Many children with attention deficit hyperactivity disorder (ADHD) are missing out on assessment and treatment according to new research by the Murdoch Children's Research Institute.

Contrary to popular perceptions, the study of early to mid-primary school aged children across Melbourne found only a small number of kids with ADHD were prescribed medication.

The findings, published in the Journal of Child and Adolescent Psychopharmacology, suggest that many children who meet the criteria for ADHD diagnosis are not referred for assessments and are therefore missing out on treatment and support to help them thrive.

Lead author and MCRI clinician scientist Assoc.
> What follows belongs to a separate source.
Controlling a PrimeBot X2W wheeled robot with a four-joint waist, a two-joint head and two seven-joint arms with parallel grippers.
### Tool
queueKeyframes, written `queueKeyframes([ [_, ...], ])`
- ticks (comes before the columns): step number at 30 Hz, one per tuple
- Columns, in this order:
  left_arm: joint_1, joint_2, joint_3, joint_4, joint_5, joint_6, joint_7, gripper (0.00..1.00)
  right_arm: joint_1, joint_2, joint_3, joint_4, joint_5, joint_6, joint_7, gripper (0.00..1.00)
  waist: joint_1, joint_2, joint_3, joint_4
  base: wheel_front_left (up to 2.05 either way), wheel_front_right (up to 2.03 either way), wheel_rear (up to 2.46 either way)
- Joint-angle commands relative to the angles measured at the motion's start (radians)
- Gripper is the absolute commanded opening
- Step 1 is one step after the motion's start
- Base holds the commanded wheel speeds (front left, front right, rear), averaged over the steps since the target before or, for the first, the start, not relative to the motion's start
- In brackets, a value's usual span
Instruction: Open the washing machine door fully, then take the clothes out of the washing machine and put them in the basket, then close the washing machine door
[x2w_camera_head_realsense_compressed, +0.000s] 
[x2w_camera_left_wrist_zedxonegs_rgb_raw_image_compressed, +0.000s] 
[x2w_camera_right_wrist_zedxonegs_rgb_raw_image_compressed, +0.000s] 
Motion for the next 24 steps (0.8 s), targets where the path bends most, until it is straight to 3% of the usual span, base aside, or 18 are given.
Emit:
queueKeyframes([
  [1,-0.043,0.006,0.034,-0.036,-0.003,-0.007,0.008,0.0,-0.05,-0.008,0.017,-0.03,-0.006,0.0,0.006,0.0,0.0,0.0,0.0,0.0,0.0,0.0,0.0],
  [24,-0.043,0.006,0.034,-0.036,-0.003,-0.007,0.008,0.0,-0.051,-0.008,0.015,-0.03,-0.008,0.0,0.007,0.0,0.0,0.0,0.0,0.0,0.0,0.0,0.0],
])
Prof Daryl Efron said that while children with the most severe symptoms were more likely to be diagnosed and receive medication, those with less severe but still significant and impairing symptoms appeared to fall through the cracks.

"From a public perception point of view, this provides good evidence against the commonly held idea that too many kids are put on medication," Dr Efron said.
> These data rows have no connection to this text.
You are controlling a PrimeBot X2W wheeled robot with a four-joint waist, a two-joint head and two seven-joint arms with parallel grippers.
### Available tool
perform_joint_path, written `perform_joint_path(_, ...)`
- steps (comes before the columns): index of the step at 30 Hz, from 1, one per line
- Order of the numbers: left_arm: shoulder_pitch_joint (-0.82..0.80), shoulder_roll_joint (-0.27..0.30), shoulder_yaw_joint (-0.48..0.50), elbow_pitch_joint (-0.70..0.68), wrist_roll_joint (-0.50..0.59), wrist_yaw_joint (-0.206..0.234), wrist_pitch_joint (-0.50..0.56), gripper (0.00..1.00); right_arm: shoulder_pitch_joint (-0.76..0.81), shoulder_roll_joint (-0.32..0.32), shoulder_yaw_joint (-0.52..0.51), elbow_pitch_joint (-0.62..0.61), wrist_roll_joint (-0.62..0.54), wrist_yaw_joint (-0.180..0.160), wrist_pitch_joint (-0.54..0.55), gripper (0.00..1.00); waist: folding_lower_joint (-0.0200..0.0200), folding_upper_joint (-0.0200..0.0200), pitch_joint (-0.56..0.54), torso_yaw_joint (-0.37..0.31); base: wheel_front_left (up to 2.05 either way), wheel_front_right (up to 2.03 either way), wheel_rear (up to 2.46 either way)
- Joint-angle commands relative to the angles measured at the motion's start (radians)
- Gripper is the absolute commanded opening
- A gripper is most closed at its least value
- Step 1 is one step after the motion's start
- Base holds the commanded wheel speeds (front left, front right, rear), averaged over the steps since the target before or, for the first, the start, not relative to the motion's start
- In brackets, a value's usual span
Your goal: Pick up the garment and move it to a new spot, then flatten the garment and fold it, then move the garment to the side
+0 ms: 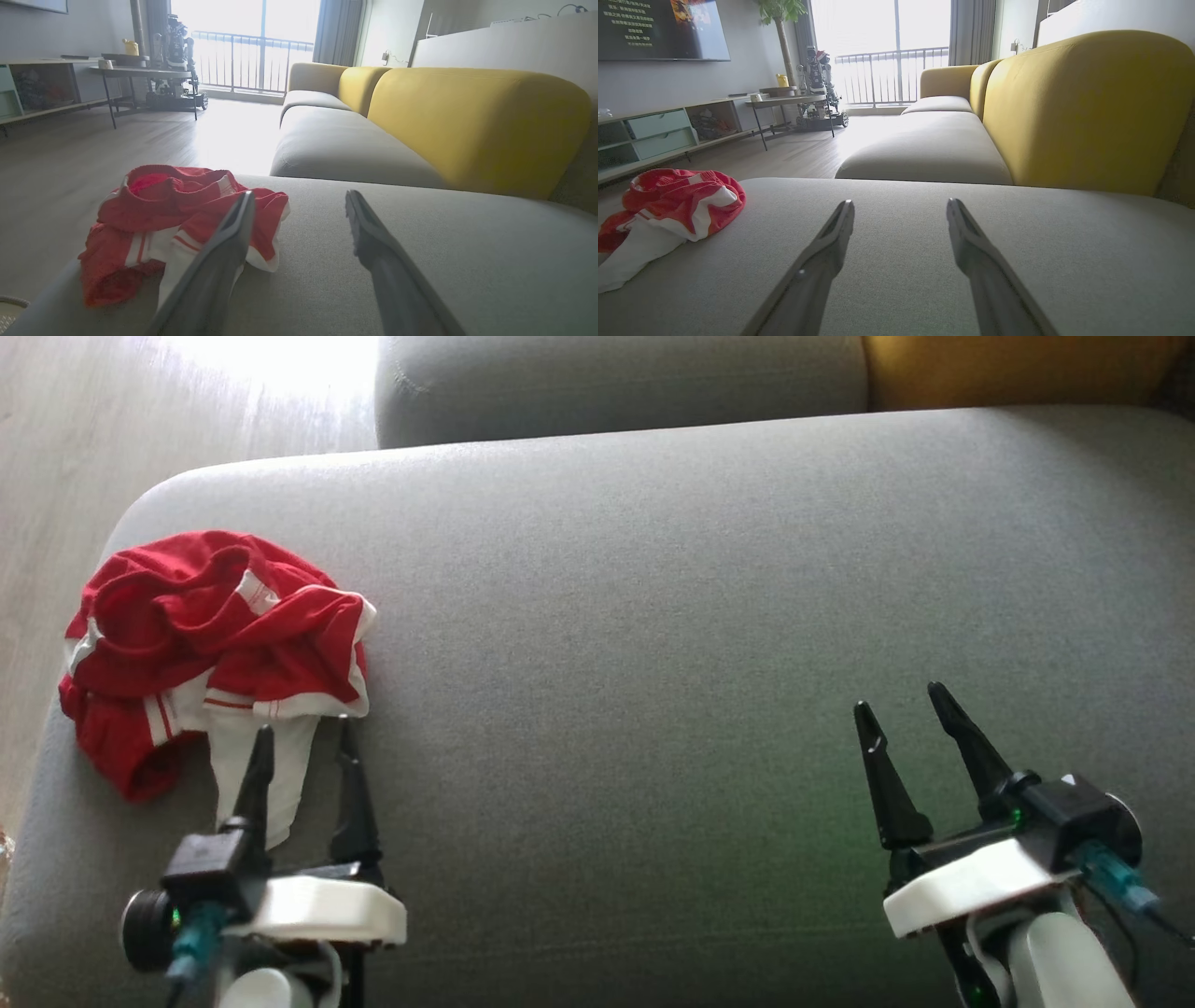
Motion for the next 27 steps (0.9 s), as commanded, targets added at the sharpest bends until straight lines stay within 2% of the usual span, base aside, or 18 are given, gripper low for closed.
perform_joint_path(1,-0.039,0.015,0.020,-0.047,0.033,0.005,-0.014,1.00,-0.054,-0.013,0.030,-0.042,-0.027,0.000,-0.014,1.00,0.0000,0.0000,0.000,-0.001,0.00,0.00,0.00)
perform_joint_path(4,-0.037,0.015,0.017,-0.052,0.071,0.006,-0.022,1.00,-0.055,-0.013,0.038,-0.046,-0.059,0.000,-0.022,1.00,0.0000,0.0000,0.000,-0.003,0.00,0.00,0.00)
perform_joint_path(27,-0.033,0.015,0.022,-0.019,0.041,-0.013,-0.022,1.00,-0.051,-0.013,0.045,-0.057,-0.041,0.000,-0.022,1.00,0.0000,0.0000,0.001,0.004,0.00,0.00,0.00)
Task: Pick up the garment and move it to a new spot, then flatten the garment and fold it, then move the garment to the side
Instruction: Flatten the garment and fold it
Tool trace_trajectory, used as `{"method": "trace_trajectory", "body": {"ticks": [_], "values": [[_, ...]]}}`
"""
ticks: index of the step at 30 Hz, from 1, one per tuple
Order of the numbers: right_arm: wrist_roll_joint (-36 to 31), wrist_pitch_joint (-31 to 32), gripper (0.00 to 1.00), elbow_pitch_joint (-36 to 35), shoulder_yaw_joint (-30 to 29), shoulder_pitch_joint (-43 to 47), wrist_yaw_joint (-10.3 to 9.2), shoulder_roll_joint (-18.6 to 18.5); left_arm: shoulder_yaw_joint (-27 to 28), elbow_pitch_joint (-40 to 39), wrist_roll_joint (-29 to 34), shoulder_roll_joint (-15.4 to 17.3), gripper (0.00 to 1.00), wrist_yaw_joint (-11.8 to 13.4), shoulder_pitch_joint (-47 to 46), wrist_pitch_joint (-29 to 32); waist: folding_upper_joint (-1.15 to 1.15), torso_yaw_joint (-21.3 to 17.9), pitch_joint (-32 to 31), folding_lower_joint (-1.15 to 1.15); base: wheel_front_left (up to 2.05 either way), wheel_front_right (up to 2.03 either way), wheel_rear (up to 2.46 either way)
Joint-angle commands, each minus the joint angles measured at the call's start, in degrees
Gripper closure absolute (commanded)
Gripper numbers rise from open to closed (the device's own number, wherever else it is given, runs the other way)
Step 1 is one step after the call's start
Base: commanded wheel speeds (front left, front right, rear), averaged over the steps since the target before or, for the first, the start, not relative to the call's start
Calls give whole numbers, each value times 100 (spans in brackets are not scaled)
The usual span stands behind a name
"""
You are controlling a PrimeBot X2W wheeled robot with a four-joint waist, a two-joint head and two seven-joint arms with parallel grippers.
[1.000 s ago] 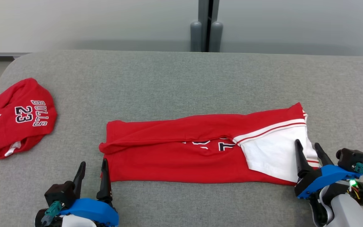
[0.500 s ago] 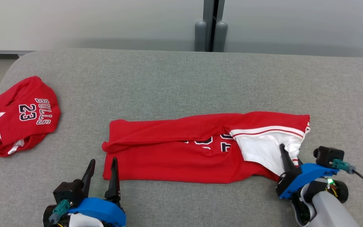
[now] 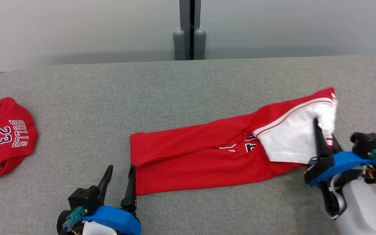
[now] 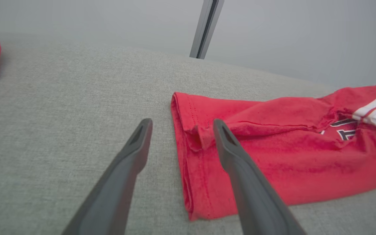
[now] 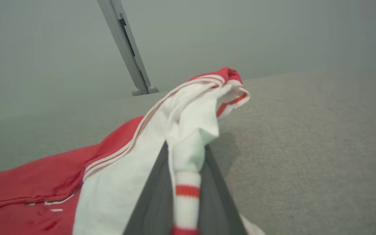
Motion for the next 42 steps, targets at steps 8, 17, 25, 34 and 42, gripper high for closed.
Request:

"If anything, not enough kids are being assessed and offered medication, so it would appear that some kids are missing out on proven effective treatment."

The study analysed data from the Children's Attention Project (CAP), a longitudinal community-based study of grade 1 children recruited through 43 Melbourne primary schools. Children who screened positive by both parent and teacher ratings, and who had the diagnosis formally confirmed, were invited into the study. Children were tracked from age 7 to 10.

Researchers from MCRI, University of Melbourne, Royal Children's Hospital and Deakin University examined parent reports of medication treatment, clinician diagnosis and psychological service use at ages seven and 10. They looked for patterns of medication use and ADHD symptom severity, other difficulties, academic performance and socioeconomic factors.

Of the 179 children found to meet the criteria for ADHD, about 17 per cent had received a clinical diagnosis at seven years, rising to almost 38 per cent at 10 years. Almost 14 per cent of the group were taking ADHD medication at age seven, increasing to nearly 26 per cent at age 10.

The study concluded that most Australian children who meet ADHD criteria are not being medically diagnosed by age 10. It also found the strongest predictors of medication treatment were symptom severity and socioeconomic disadvantage.

"It's not about the doctors but rather the fact that kids are not getting to a paediatrician," Dr Efron said.

"It really needs to start with the relationship between parents and teachers, where concerns about the child can be raised and discussed and suggestions for further assessments made if people are worried."

Dr Efron stressed that an assessment does not automatically lead to a diagnosis or medication.

"A paediatrician will consider the broad range of factors that could be at play and then think about whether anything extra needs to be done within the education or the health sector or both, and that may or may not involve medication," Dr Efron said.

He said parents and teachers should be alert to a child underperforming socially or academically relative to his or her perceived potential as well as showing impulsive and inattentive behaviour.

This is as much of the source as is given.